→ PROBLEM TO WORK ON: From the data below, return each line in which the string "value" is found.

→ DATA EXTRACT:

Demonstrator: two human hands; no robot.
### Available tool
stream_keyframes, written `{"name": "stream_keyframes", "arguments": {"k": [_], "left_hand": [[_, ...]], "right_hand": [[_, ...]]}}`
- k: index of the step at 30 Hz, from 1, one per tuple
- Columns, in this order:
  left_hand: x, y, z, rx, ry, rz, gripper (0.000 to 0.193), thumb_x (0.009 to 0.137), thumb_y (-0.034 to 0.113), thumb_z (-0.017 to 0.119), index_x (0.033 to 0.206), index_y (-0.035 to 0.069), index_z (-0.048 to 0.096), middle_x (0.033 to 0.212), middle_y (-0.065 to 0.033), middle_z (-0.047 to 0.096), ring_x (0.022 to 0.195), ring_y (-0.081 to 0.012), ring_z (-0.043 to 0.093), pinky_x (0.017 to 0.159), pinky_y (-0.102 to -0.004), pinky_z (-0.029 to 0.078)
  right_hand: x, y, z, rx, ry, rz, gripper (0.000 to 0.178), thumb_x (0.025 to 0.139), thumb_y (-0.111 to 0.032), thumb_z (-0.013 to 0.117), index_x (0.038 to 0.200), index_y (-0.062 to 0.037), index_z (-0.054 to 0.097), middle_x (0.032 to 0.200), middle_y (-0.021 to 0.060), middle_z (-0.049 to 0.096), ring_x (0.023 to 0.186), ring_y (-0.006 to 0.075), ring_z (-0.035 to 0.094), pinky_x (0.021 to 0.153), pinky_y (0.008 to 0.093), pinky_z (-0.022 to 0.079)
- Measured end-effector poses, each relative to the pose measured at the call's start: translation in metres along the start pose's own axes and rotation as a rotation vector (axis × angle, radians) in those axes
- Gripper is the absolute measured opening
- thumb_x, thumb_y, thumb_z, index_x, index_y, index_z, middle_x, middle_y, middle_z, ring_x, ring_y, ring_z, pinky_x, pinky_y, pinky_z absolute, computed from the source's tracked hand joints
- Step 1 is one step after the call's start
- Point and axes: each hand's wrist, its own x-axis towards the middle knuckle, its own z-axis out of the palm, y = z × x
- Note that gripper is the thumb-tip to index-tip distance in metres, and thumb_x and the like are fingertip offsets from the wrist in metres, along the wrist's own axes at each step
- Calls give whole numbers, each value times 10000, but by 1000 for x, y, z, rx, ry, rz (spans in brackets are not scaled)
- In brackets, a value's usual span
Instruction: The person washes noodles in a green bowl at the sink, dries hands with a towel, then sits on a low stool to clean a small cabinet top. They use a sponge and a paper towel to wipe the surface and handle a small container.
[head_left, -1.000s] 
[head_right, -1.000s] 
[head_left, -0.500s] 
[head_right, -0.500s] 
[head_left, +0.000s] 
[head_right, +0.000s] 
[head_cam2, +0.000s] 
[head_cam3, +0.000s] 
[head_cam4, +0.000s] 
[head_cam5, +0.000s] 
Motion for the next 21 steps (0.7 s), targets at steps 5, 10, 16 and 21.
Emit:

→ SOLUTION TO THE PROBLEM:
- Calls give whole numbers, each value times 10000, but by 1000 for x, y, z, rx, ry, rz (spans in brackets are not scaled)
- In brackets, a value's usual span

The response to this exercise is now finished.